Empty return (RETURN [] {}) produces a guard-style result — one empty row per binding. Useful for counting or existence checks.

4.9. GROUP BY — aggregation

GroupByClause ::= 'GROUP' 'BY' Expression (',' Expression)*

Partitions bindings by the values of the group-by expressions. Each partition becomes one output row, with aggregates computed per partition.

GROUP BY ?breed, ?country
RETURN [] {
breed: ?breed,
country: ?country,
count: COUNT(?d),
avg_age: AVG(?age)
}

Type-check rule (aggregate_without_group_by):

  • Every non-aggregate expression in RETURN must appear verbatim in GROUP BY.
  • If RETURN contains only aggregates (and class tags), GROUP BY may be empty — the entire binding set is one group.

4.10. ORDER BY, LIMIT, TOP, OFFSET, DISTINCT

OrderByClause ::= 'ORDER' 'BY' OrderItem (',' OrderItem)*
OrderItem ::= Expression ('ASC' | 'DESC')?
LimitClause ::= 'LIMIT' integer
TopClause ::= 'TOP' integer
OffsetClause ::= 'OFFSET' integer
  • DISTINCT (just the keyword, no argument) deduplicates result rows after RETURN shaping.
  • ORDER BY sorts the result resources by the given expressions; default direction is ASC. Mixed ASC/DESC per column supported.
  • OFFSET n skips the first n rows.
  • LIMIT n truncates to n rows — un-ranked structural cutoff.
  • TOP n truncates to n rows by similarity ranking when the query contains ~ operators (D43). Mutually exclusive with LIMIT and ORDER BY; requires at least one ~ in WHERE. See chapter 6 §6.5 for the full surface and the typecheck rules.
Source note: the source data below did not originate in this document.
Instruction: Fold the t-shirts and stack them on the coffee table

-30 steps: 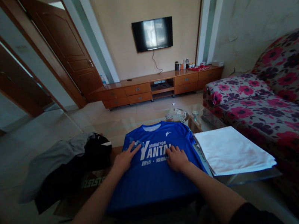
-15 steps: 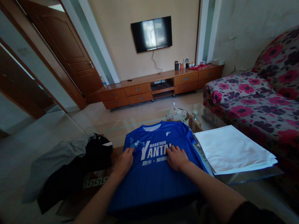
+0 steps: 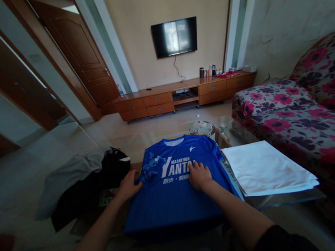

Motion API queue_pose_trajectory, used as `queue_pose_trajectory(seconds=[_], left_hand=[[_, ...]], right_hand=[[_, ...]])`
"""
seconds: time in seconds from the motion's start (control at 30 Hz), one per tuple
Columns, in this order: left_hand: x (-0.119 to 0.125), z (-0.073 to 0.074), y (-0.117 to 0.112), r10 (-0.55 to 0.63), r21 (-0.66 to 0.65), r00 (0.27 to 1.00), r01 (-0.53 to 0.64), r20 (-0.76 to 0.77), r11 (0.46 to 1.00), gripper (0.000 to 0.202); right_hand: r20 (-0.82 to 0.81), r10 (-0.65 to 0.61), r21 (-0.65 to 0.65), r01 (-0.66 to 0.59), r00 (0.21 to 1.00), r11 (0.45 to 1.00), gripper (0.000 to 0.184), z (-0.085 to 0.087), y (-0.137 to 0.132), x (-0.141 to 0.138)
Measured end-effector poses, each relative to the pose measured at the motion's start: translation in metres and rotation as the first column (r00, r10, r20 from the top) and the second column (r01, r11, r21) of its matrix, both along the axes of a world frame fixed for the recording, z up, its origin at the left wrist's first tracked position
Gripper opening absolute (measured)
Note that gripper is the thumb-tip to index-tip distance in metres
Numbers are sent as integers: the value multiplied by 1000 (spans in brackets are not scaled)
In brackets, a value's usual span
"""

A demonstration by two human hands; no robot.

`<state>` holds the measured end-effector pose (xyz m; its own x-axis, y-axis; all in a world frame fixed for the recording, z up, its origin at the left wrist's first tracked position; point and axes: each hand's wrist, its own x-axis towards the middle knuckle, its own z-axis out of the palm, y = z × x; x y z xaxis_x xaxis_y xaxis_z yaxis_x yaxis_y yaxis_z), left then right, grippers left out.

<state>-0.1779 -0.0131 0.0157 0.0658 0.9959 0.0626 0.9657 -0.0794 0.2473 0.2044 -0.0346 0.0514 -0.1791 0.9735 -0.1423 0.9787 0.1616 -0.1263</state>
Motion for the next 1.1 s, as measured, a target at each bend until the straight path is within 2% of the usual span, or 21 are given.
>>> queue_pose_trajectory(seconds=[0.07, 0.13, 0.23, 0.33, 0.43, 0.57, 0.77, 0.97, 1.1], left_hand=[[2, 0, -1, -8, 7, 1000, 8, 21, 1000, 25], [3, 1, -2, 41, 6, 999, -41, 18, 999, 17], [4, 4, -4, 117, 19, 993, -117, -11, 993, 17], [5, 8, -6, 106, 30, 994, -105, -20, 994, 21], [8, 12, -4, 115, 14, 993, -115, 15, 993, 18], [10, 13, -3, 141, -3, 989, -141, 40, 990, 24], [3, 10, 0, 135, 6, 988, -135, 76, 991, 18], [-6, 3, 10, 175, -1, 968, -178, 182, 984, 16], [-12, 2, 14, 155, 2, 950, -161, 270, 987, 12]], right_hand=[[16, -26, -8, 27, 1000, 1000, 49, 0, 2, -4], [25, -50, -15, 50, 998, 999, 49, 0, 3, -8], [30, -89, -16, 90, 996, 996, 50, 0, 6, -15], [40, -144, -7, 145, 989, 989, 48, 4, 11, -25], [30, -175, 33, 174, 984, 984, 41, 11, 20, -42], [-77, -75, 106, 83, 994, 991, 34, 20, 40, -77], [-167, 113, 114, -95, 979, 989, 33, 18, 94, -147], [-259, 149, 92, -129, 954, 987, 33, 6, 168, -205], [-301, 186, 86, -168, 935, 982, 33, -5, 207, -233]])
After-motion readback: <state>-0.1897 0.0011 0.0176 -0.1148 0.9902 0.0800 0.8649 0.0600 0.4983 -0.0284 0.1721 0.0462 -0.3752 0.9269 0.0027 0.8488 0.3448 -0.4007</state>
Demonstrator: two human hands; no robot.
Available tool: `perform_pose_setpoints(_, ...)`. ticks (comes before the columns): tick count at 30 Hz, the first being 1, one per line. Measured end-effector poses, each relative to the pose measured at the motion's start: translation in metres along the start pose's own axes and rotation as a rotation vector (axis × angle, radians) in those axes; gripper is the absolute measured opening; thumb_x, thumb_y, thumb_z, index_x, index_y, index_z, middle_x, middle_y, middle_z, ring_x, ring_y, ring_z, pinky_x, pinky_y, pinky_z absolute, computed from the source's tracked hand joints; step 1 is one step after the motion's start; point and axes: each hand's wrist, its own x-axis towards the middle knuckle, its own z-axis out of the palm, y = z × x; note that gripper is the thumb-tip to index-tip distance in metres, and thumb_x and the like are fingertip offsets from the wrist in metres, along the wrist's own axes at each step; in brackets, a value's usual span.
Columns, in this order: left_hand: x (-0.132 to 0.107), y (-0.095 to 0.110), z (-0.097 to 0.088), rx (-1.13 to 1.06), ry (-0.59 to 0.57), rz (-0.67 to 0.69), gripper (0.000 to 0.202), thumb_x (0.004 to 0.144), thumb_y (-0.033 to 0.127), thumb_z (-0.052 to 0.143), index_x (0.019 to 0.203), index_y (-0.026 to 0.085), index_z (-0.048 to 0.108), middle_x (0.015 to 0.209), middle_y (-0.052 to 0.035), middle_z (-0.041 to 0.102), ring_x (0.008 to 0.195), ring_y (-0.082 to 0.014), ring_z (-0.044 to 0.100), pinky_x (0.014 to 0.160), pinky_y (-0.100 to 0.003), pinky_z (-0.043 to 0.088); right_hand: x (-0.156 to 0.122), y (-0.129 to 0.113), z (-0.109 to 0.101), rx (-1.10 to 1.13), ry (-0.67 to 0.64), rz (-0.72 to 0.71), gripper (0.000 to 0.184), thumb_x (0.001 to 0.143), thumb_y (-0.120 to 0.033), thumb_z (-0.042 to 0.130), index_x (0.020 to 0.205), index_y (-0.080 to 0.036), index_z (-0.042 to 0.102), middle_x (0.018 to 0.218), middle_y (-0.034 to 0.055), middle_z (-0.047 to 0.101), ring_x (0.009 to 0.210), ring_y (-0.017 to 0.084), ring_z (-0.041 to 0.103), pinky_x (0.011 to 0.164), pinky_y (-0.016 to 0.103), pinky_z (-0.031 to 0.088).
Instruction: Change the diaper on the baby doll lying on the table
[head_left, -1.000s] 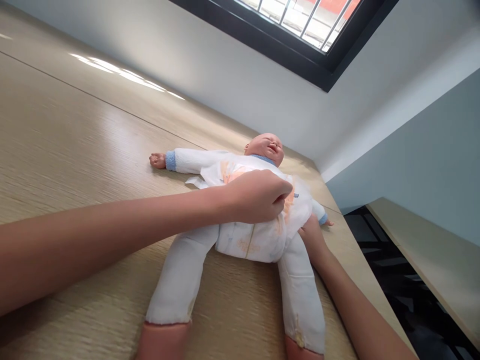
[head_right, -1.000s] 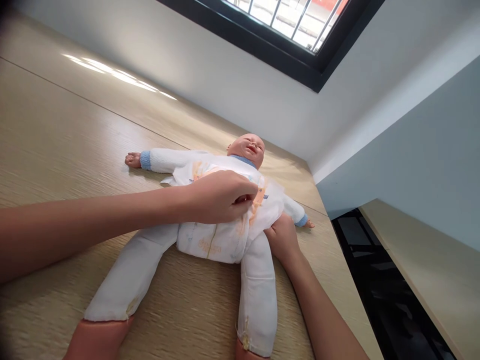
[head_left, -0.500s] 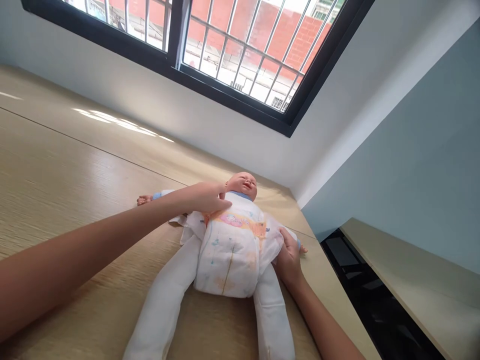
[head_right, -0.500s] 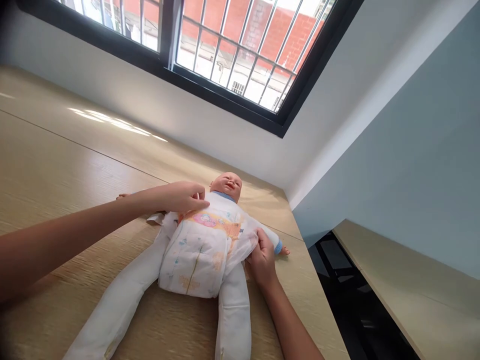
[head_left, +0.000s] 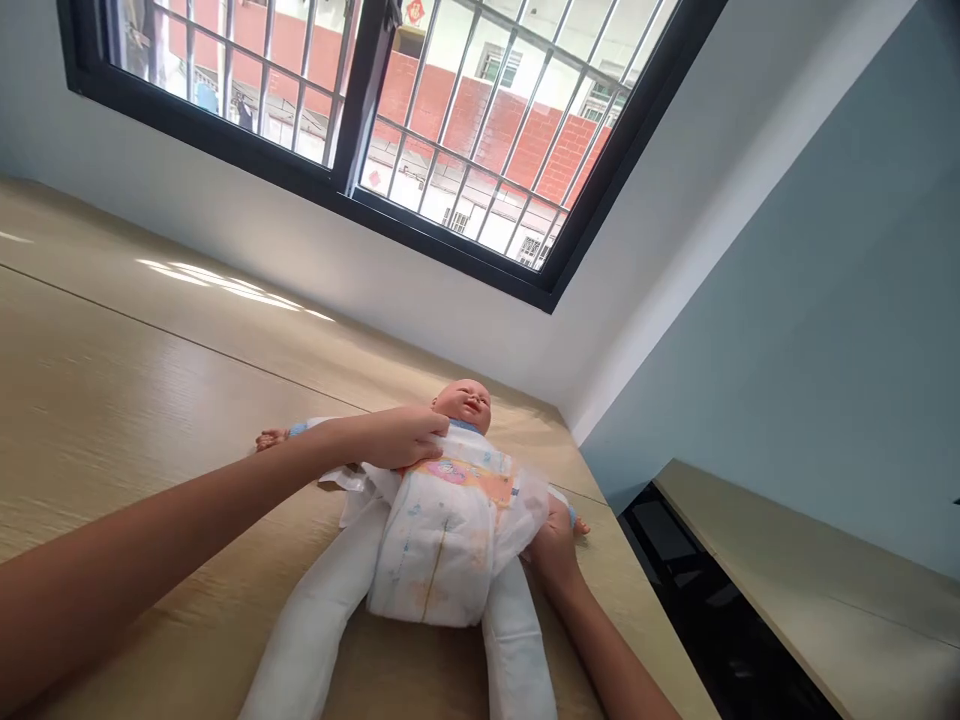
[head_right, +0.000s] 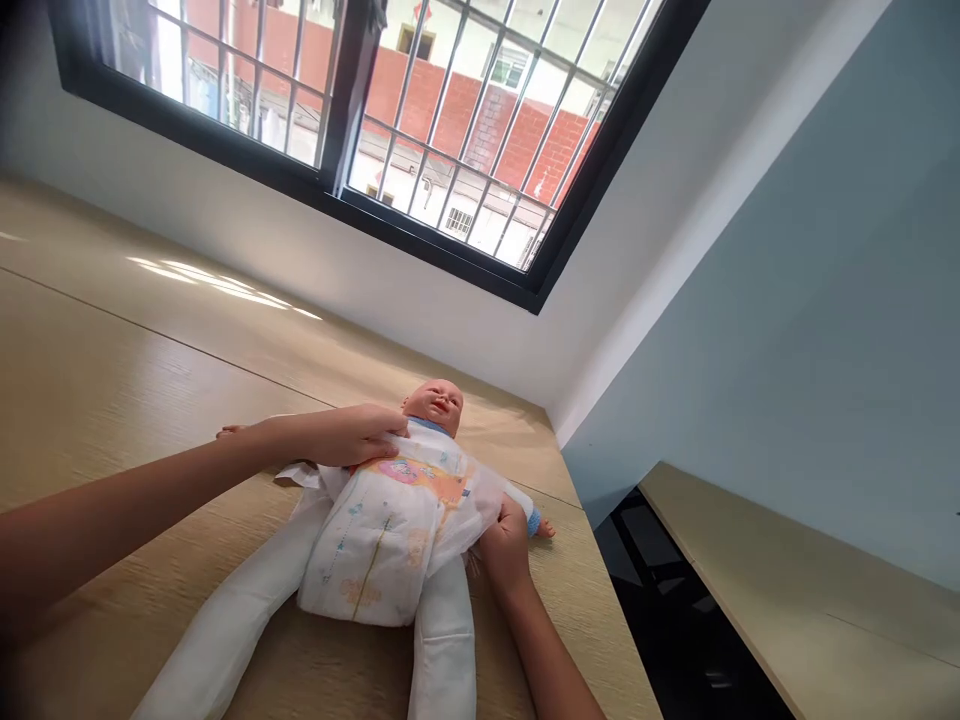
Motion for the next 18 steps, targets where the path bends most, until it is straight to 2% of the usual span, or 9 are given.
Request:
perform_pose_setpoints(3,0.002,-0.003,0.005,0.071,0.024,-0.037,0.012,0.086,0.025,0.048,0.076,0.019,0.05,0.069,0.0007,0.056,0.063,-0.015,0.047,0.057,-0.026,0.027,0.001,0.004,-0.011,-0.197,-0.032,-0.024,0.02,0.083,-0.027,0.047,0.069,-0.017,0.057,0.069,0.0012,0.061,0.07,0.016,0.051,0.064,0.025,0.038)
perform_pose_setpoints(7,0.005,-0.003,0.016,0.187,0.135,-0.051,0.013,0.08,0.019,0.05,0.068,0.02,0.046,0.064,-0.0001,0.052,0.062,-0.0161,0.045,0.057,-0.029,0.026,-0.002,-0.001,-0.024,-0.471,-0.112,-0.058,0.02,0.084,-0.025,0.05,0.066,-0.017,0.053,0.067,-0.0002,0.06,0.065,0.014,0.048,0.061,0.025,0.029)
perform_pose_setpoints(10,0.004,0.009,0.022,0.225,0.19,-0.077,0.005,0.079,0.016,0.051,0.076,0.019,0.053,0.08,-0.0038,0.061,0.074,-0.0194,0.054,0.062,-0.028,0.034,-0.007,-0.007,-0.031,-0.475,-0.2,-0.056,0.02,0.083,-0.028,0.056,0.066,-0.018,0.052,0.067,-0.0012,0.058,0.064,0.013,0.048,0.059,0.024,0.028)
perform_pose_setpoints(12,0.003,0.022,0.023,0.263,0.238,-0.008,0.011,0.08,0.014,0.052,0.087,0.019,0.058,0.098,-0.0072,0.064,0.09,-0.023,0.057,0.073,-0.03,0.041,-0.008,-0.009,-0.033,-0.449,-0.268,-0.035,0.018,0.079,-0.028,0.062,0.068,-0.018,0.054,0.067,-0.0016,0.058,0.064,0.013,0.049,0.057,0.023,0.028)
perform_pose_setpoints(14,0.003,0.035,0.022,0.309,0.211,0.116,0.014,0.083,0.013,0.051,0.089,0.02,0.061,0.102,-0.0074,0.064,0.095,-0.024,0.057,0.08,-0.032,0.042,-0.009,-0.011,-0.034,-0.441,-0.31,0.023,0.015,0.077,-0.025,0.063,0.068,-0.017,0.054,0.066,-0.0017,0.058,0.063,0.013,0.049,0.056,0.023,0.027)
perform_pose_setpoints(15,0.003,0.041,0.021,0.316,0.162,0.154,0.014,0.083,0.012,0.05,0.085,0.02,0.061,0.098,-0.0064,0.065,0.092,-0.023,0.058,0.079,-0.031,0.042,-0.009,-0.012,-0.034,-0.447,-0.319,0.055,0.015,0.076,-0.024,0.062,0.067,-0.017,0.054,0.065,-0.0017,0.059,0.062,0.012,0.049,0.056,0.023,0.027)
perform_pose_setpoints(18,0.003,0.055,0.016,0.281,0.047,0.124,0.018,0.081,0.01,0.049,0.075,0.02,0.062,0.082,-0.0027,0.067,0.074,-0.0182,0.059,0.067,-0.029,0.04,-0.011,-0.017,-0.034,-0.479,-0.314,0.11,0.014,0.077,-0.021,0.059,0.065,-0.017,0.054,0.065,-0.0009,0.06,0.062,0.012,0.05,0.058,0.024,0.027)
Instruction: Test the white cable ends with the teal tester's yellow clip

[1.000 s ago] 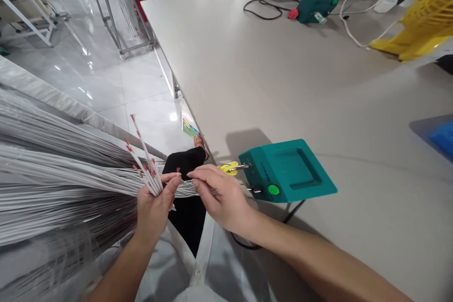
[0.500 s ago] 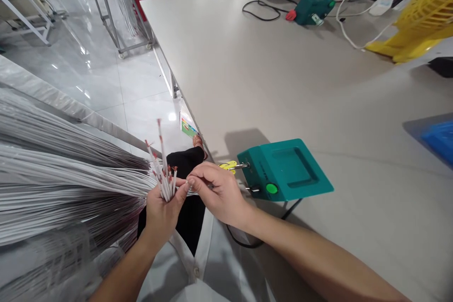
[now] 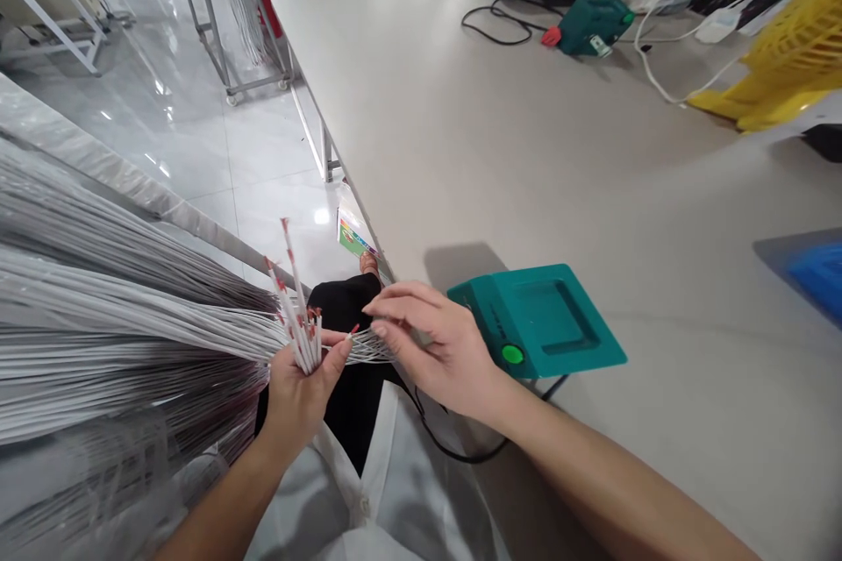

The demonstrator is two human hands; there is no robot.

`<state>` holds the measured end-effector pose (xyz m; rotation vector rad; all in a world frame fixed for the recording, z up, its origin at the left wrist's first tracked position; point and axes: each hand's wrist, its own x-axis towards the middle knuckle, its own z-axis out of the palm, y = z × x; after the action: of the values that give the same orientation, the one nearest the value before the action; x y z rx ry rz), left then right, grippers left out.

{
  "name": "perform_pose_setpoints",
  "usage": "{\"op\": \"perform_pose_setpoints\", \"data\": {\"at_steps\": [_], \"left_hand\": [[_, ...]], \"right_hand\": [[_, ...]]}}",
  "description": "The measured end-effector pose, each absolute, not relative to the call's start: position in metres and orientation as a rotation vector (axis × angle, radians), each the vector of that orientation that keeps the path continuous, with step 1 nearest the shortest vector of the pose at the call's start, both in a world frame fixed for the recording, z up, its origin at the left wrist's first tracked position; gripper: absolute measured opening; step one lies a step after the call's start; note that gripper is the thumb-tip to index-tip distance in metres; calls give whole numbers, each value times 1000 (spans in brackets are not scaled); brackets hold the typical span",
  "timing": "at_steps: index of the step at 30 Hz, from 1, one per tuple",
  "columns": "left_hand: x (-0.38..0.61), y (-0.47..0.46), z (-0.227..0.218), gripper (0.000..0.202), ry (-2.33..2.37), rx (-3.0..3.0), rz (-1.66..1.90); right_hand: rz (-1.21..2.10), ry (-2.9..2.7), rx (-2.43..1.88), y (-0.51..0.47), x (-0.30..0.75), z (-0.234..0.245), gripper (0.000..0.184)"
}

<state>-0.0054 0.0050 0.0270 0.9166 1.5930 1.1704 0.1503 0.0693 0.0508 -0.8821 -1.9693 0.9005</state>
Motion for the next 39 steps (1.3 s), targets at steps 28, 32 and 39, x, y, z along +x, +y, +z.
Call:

Evaluation order: RETURN shape → DISTINCTORDER BYOFFSETLIMIT. The TOP reordering happens earlier — between GROUP BY and RETURN shaping — because it sorts by the per-binding similarity score before the binding-to-resource projection drops the subject IRI needed for the score lookup.

4.11. Typical clause order

-- DEFINE rules (0+)
DEFINE ...
-- Query
USING ...
USING INSTITUTION ... AS ...
MATCH ... -- one or more clauses, interleaved with FIBER
FIBER ...
MATCH ...
WHERE ... -- optional, may contain `~` similarity operators (chapter 13)
GROUP BY ... -- optional
RETURN [...] { ... }
ORDER BY ... -- mutually exclusive with TOP
LIMIT n -- mutually exclusive with TOP
TOP n -- mutually exclusive with LIMIT + ORDER BY; requires ~ in WHERE
OFFSET m
DISTINCT

The parser accepts the clauses in this order; it will error on unexpected sequencing.